In saying that, Teilhard has solid Scriptural backing. Looking at the Scriptures, we find that they affirm that Christ didn’t just come to save people, he came to save the world.

For example, the Epistle to the Colossians records an ancient Christian hymn which affirms both that Christ was already a vital force inside the original creation (“that all things were made through him”) and that Christ is also the end point of all history, human and cosmic (Colossians 1:15-20).

The Epistle to the Ephesians, also recording an ancient Christian hymn (Ephesians 1:3-10), makes the same point.

The Epistle to the Romans is even more explicit in affirming that physical creation, mother earth and our physical universe, are “groaning” as they too wait for redemption by Christ (Romans 8:19-22).

Among other things, these texts affirm that the physical world is part of God’s plan for eventual heavenly life. Three clear principals are contained in these texts if we tease out their implications.

First, nature, not just humanity, is being redeemed by Christ.

The world is not just a stage upon which human history plays out; it has intrinsic meaning and value beyond what it means for us as humans.

Physical nature is, in effect, brother and sister with us in the journey toward the divinely intended end of history.

Christ also came to redeem the earth, not just those of us who are living on it. Physical creation too will enter in the final synthesis of history, that is, heaven.

Second, nature has intrinsic rights, not just the rights we find convenient to accord it.

What this means is that defacing or abusing nature is not just a legal and environmental issue, it’s a moral issue. We are violating someone’s (something’s) intrinsic rights.

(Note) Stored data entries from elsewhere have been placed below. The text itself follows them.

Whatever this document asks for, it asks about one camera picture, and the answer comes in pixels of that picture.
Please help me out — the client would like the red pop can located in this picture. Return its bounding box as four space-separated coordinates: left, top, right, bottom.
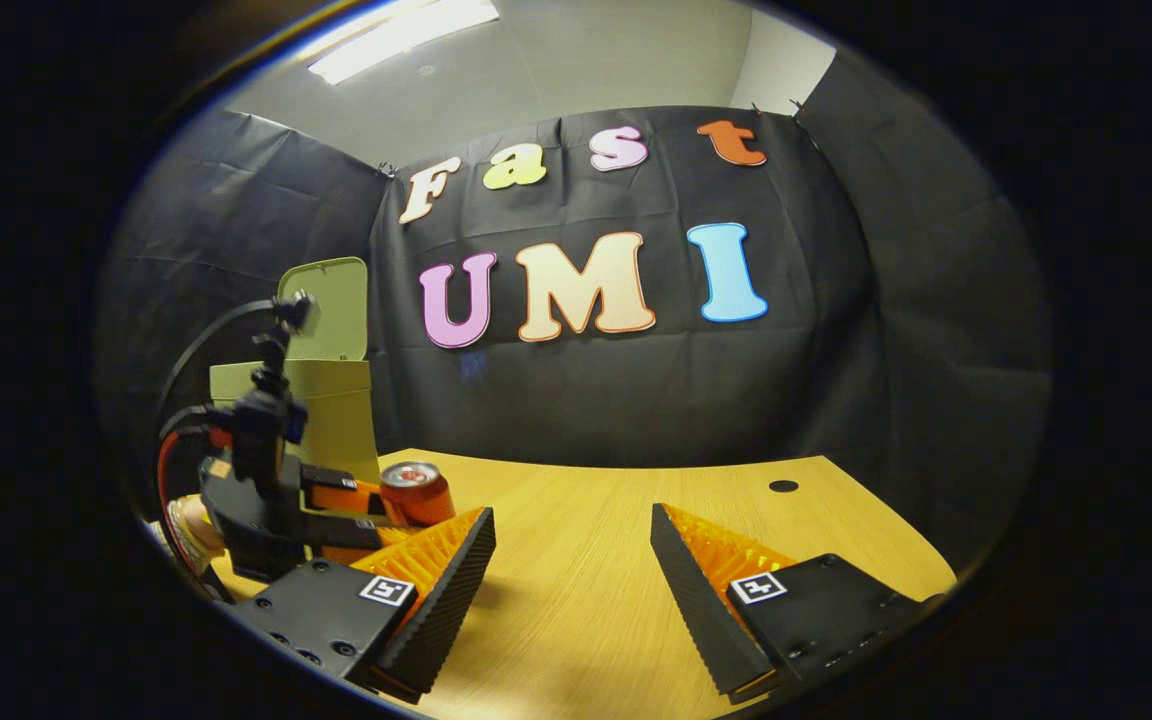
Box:
379 461 457 529

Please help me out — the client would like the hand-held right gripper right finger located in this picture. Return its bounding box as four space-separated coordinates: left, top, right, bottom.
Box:
651 504 947 701

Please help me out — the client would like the black backdrop cloth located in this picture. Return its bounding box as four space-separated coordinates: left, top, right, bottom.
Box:
96 50 1052 561

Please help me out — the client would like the black cable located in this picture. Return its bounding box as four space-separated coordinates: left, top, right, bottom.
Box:
156 298 282 441

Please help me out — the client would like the ceiling light panel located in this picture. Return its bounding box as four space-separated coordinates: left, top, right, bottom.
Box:
306 0 500 86

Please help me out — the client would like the red cable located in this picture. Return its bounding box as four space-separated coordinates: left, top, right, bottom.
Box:
156 430 237 601

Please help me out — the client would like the wooden desktop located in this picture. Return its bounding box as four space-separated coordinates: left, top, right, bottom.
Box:
151 448 957 720

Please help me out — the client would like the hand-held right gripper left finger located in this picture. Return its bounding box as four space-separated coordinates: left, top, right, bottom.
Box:
236 508 497 705

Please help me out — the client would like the green desktop garbage bin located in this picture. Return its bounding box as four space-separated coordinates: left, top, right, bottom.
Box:
209 257 382 486

Thus, when we mindlessly throw a soda can into a ditch, we are not just breaking a law, we are also, at some deep level, defacing Christ.

We need to respect nature, not, first of all, so that it doesn’t recoil on us and give us back our own asphyxiating pollution, but because it, akin to humanity, has its own rights. A teaching too rarely affirmed.

Third, the quest for community and consummation within God’s kingdom (our journey toward heaven) is a quest that calls us not just to a proper relationship with God and with each other, but also to a proper relationship with physical creation.

We are humans with bodies living on the earth, not disembodied angels living in heaven, and Christ came to save our bodies along with our souls.

He came, as well, to save the physical ground upon which we walk since he was the very pattern upon which and through which the physical world was created.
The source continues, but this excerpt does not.